The cash will be disbursed at a market rate set daily on an online platform. A senior banking source told Al Jazeera that the platform is expected to be ready within a week to 10 days, at which point the new measures may go into effect.
The decision was made public in a circular released by Lebanon’s central bank. It will allow people with accounts containing $3,000 or less to withdraw their money in Lebanese pounds at the market rate, which is substantially higher than the official rate.
The market rate on Friday stood at 2,800 Lebanese pounds to the United States dollar, compared to the official rate of 1,500 Lebanese pounds to the dollar, according to a daily survey of exchange dealers across the country, published online.
Lebanon’s currency has been pegged to the dollar at 1,500 Lebanese pounds for 23 years, but began depreciating on parallel markets last summer due to unsustainable financial policies that cracked under an acute dollar shortage. The dollar shortage was the result of a decade-long economic slump and a slowdown in remittances from Lebanon’s large diaspora.

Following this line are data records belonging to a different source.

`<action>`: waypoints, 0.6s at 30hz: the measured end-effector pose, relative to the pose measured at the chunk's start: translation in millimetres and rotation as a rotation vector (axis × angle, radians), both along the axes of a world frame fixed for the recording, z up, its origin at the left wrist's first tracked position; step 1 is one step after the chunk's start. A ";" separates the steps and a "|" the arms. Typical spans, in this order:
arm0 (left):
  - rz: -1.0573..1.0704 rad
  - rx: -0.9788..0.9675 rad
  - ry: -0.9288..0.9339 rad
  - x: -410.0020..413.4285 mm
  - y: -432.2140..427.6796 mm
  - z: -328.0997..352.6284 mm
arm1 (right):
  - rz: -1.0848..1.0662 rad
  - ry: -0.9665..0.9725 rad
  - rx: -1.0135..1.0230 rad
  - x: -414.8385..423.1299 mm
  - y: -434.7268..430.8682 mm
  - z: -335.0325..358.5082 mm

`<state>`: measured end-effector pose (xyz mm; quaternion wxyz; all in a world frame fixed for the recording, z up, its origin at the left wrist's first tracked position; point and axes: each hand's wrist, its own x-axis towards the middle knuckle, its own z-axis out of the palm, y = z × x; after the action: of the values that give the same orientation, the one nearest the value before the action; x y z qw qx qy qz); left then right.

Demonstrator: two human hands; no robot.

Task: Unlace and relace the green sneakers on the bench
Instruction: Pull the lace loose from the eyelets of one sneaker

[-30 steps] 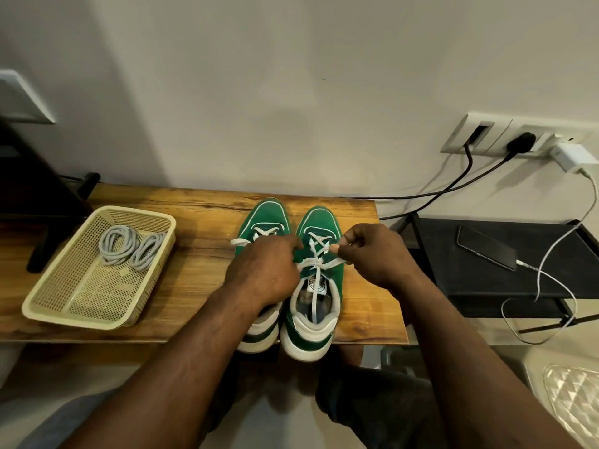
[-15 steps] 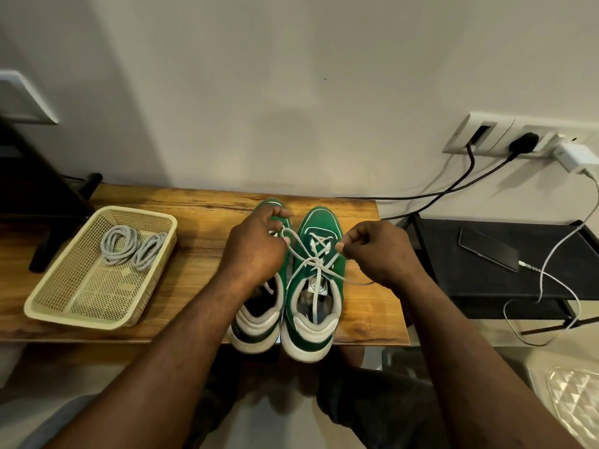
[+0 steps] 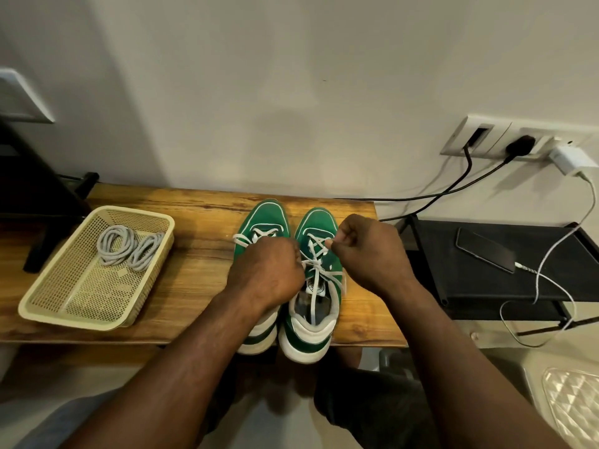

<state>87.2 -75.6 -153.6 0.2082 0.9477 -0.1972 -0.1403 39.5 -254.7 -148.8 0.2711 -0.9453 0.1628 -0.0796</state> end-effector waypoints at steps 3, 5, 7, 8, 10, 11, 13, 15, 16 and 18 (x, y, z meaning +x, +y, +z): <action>0.052 -0.116 0.060 2.9 -0.2 4.0 | 0.130 0.233 -0.029 -1.7 11.7 1.2; 0.073 -0.203 0.089 5.0 -1.1 7.7 | 0.165 0.339 -0.073 -2.5 18.2 0.5; 0.116 -0.285 0.135 5.1 -3.0 11.2 | 0.144 0.342 -0.116 -2.9 21.5 -0.6; 0.143 -0.335 0.178 3.0 -4.4 13.2 | 0.136 0.339 -0.153 -3.3 22.6 -1.4; 0.227 -0.542 0.313 0.8 -6.8 16.3 | 0.134 0.338 -0.226 -3.2 24.9 -2.9; 0.283 -0.712 0.400 1.2 -7.1 18.4 | 0.129 0.336 -0.240 -2.7 25.4 -3.3; 0.373 -1.078 0.551 3.9 -5.2 25.0 | 0.116 0.342 -0.228 -3.0 26.4 -0.9; 0.436 -1.407 0.635 10.0 1.3 32.2 | 0.120 0.358 -0.209 -3.7 26.1 1.6; 0.457 -1.536 0.665 13.4 6.0 34.9 | 0.123 0.363 -0.198 -3.9 25.5 3.2; 0.496 -1.588 0.658 20.6 14.2 34.3 | 0.130 0.361 -0.175 -4.8 24.1 4.8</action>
<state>107.8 -61.4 -119.2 0.8732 0.4515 0.0438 -0.1780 34.7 -230.6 -144.0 0.1590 -0.9727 0.1401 0.0948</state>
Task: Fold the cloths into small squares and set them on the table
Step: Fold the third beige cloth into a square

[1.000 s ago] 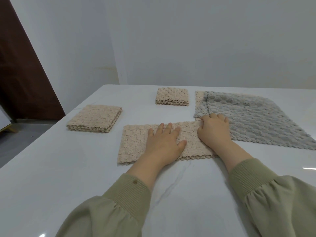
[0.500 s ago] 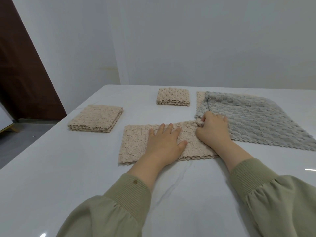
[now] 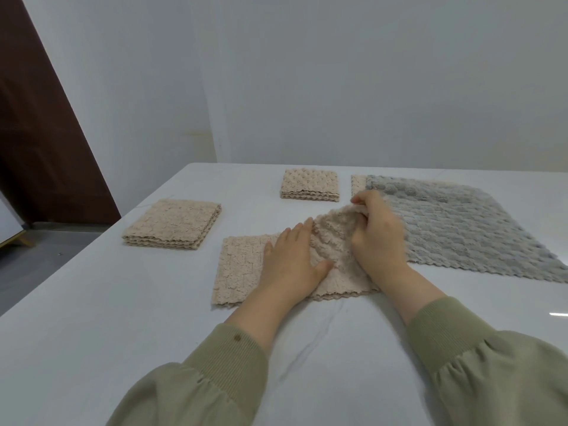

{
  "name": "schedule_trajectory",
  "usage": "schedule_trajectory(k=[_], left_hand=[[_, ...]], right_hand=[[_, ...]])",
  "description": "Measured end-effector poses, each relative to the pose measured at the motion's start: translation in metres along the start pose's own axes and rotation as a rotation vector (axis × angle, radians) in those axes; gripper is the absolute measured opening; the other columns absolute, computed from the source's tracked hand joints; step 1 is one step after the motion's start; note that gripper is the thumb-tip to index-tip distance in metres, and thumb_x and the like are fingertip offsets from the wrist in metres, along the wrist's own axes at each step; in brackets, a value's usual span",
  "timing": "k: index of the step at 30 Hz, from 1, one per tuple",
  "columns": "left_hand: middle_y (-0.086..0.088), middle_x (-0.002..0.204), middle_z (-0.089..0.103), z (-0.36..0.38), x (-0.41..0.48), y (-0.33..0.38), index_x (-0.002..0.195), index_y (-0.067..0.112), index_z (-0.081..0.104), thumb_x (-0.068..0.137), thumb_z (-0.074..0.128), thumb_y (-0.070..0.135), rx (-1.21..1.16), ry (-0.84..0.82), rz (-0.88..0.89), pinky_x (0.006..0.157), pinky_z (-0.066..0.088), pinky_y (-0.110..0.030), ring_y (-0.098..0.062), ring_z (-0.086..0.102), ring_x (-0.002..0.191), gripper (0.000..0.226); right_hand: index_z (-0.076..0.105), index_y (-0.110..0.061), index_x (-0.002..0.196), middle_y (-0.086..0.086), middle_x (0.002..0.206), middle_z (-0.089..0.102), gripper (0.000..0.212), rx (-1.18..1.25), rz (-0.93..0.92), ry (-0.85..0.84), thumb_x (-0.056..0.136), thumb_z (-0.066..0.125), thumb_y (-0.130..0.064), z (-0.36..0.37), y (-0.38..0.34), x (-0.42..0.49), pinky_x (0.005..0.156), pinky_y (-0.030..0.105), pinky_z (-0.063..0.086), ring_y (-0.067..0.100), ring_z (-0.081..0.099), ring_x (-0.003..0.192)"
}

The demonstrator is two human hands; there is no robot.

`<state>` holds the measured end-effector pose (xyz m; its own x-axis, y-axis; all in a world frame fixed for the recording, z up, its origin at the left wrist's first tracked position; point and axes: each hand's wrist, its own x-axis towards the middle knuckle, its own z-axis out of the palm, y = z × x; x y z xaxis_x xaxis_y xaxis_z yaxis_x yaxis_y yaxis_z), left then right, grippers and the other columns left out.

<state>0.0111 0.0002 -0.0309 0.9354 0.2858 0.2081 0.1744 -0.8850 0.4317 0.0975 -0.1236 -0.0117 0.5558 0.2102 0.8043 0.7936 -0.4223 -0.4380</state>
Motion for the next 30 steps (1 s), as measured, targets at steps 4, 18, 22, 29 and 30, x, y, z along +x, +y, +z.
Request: schedule_trajectory(k=[4,18,22,29,30], left_hand=[[0.003,0.151,0.031,-0.007,0.005,-0.007,0.148,0.029,0.021,0.092,0.054,0.026,-0.448,0.154,-0.045,0.115,0.023,-0.046,-0.015,0.020,0.143,0.065],[-0.009,0.057,0.052,-0.031,-0.002,-0.012,0.059,0.005,0.054,0.081,0.068,0.025,-0.421,0.362,-0.079,0.062,0.037,-0.034,-0.017,0.044,0.058,0.033],[0.005,0.046,0.029,-0.038,-0.005,-0.007,0.052,0.018,0.030,0.083,0.064,0.023,-0.375,0.523,-0.163,0.047,0.023,-0.022,-0.011,0.026,0.047,0.046],[0.005,0.048,0.028,-0.041,-0.006,-0.005,0.054,0.018,0.030,0.085,0.063,0.024,-0.343,0.572,-0.173,0.047,0.025,-0.022,-0.012,0.024,0.048,0.046],[0.005,0.049,0.028,-0.041,-0.005,-0.006,0.055,0.016,0.030,0.085,0.063,0.024,-0.339,0.566,-0.162,0.046,0.023,-0.022,-0.012,0.024,0.049,0.045]], right_hand=[[0.050,-0.007,0.101,0.013,0.084,0.062,0.034,0.004,-0.310,0.030,0.073,0.039,0.010,0.006,-0.009,-0.006,0.071,0.026,0.044,0.019,0.053,0.078],[0.045,-0.005,0.124,0.014,0.123,0.050,0.050,-0.175,0.048,-0.047,0.074,0.049,-0.008,-0.011,-0.025,-0.026,0.105,0.046,0.033,0.029,0.042,0.118],[0.030,-0.011,0.142,0.006,0.137,0.041,0.071,0.233,0.707,-0.144,0.080,0.063,-0.025,-0.020,-0.033,-0.031,0.107,0.039,0.034,0.019,0.039,0.127],[0.062,-0.001,0.103,0.017,0.099,0.071,0.017,0.979,1.090,-0.351,0.087,0.064,-0.008,-0.010,-0.044,-0.039,0.077,0.038,0.058,0.030,0.069,0.091],[0.064,-0.004,0.096,0.018,0.099,0.071,0.011,0.855,1.062,-0.366,0.085,0.064,-0.004,-0.006,-0.042,-0.040,0.084,0.045,0.056,0.033,0.068,0.094]])
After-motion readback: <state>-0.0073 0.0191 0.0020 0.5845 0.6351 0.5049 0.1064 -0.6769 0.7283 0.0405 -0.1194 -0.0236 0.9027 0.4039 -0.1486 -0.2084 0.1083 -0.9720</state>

Suffering from a dollar liquidity issue, banks imposed increasingly harsh capital controls in November. Depositors had only been allowed to withdraw a few hundred dollars per month from dollar-denominated accounts, forcing many to withdraw cash in Lebanese pounds at the official rate, which was substantially less than the market rate and thereby caused them to incur significant losses.
The decision also allows people with accounts in local currency under five million Lebanese pounds ($3,330, at the official rate) to convert their money into dollars at the official rate and then withdraw it in Lebanese pounds at the higher parallel rate.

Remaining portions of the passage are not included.